→ WHAT YOU HAVE TO DO: Report every line below that carries the word "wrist".

→ DATA SHOWN:
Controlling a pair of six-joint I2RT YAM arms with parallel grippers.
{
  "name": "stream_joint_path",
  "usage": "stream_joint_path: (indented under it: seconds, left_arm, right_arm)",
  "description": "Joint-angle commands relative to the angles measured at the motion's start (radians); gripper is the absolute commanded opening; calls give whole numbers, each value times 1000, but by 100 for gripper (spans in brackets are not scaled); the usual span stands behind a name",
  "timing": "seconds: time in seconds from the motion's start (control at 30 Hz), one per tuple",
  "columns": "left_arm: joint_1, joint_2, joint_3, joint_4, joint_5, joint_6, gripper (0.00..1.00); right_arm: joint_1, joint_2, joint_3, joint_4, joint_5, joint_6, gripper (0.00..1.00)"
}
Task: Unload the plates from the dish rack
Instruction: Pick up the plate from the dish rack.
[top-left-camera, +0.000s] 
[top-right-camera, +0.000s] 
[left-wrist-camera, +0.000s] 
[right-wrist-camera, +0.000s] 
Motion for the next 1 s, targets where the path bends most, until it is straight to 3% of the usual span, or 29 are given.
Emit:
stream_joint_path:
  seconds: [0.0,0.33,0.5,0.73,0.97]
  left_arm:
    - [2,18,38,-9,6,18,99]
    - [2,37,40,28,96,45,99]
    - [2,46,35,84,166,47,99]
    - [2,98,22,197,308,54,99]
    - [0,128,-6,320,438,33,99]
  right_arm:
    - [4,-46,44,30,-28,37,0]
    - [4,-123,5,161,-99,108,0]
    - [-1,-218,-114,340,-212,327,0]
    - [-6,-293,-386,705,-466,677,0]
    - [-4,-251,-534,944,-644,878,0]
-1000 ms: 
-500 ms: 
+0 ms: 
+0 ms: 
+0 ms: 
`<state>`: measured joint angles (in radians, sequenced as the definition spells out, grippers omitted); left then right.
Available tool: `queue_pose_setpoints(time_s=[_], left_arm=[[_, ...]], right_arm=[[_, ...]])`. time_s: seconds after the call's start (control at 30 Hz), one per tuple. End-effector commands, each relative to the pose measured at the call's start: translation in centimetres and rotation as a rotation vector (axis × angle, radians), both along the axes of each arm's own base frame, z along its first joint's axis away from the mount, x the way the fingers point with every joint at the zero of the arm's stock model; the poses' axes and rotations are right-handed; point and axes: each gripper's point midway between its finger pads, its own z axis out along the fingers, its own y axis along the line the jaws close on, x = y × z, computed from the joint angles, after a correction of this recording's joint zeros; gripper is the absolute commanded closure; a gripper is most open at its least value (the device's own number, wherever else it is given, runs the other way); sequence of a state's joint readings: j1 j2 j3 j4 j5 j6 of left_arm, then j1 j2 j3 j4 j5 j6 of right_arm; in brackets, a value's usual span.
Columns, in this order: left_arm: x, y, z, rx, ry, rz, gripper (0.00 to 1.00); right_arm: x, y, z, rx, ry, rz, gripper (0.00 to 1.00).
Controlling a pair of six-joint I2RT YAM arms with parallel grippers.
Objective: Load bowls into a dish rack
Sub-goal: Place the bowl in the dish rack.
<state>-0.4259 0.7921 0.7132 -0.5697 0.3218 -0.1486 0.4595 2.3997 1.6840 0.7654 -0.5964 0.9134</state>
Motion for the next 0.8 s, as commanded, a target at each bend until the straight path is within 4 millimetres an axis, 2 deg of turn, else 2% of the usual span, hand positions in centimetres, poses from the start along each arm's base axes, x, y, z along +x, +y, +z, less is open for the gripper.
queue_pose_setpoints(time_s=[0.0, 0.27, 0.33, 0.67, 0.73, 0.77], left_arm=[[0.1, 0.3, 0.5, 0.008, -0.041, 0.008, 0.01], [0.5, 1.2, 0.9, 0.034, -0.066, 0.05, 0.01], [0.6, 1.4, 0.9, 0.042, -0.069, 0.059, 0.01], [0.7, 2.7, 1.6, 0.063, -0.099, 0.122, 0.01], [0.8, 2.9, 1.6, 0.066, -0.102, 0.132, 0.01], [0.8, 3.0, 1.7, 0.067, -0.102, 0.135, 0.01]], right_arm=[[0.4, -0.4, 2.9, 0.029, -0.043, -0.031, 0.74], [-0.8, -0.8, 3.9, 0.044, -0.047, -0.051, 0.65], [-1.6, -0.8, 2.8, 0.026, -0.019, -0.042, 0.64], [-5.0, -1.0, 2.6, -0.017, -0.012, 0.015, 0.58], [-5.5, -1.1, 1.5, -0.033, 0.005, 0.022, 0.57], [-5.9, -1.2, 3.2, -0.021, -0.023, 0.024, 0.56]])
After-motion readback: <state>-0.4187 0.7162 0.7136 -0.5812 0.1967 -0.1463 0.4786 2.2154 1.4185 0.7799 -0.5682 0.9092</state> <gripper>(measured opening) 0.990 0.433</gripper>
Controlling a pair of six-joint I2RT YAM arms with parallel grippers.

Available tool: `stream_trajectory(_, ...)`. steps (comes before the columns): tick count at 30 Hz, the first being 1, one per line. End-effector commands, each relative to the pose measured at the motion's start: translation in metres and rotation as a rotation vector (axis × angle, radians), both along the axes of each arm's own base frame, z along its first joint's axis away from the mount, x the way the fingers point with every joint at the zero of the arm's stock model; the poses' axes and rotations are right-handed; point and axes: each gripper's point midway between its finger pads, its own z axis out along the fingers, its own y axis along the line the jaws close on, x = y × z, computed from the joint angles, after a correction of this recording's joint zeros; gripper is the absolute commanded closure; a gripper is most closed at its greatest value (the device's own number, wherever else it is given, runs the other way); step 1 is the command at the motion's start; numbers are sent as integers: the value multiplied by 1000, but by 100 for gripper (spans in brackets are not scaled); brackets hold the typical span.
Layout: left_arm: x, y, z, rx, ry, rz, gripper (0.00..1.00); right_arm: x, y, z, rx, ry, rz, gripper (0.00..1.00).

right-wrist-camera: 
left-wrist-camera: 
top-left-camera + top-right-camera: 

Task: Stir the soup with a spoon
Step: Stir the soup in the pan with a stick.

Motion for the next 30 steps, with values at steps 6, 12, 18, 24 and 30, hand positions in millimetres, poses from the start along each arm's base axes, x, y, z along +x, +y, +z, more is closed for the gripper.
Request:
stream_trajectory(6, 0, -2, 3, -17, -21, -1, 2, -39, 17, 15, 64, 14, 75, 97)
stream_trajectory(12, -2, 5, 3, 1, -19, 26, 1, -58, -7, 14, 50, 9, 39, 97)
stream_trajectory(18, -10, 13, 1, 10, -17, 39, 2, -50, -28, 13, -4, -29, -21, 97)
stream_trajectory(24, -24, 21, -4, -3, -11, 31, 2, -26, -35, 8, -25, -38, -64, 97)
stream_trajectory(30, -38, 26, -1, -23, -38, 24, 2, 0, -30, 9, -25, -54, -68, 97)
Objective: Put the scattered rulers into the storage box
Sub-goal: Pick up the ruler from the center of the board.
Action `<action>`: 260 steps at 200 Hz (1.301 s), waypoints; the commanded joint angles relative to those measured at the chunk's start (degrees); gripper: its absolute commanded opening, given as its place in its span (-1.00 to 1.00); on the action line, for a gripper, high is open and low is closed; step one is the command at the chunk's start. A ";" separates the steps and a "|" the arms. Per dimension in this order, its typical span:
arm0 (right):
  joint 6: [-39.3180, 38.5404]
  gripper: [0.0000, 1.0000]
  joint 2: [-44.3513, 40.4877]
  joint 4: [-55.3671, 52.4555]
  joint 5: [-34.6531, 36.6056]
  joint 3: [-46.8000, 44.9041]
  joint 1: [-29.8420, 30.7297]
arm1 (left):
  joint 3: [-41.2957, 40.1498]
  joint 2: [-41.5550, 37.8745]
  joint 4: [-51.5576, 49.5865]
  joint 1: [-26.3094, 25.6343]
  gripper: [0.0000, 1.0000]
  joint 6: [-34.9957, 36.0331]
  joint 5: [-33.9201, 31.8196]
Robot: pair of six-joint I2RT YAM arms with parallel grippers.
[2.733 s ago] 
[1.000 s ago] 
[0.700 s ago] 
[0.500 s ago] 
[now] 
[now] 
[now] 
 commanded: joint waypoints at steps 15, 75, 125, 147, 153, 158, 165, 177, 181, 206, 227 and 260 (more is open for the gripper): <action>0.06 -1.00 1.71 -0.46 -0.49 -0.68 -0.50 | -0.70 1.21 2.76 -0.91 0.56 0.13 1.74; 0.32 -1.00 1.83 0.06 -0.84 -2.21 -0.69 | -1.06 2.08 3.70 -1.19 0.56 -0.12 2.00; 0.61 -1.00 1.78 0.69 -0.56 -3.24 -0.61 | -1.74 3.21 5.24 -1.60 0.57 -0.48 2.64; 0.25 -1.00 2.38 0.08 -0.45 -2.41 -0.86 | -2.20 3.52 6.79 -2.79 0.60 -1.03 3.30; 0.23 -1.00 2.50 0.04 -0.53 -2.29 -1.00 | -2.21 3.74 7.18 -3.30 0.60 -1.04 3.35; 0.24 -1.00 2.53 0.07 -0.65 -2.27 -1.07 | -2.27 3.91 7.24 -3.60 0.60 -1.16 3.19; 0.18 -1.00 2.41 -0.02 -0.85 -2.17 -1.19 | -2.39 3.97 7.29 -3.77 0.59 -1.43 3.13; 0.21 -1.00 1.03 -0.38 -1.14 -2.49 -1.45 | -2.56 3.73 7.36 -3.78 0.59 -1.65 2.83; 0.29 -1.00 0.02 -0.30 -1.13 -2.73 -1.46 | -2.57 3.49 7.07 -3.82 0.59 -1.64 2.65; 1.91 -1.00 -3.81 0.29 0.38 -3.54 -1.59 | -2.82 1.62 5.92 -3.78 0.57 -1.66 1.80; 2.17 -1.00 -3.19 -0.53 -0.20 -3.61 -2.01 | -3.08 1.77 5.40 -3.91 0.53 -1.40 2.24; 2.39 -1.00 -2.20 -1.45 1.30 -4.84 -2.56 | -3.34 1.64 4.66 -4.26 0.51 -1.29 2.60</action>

→ SOLUTION TO THIS TASK:
[left-wrist-camera, +0.000s] 
[right-wrist-camera, +0.000s] 
right-wrist-camera: 
left-wrist-camera: 

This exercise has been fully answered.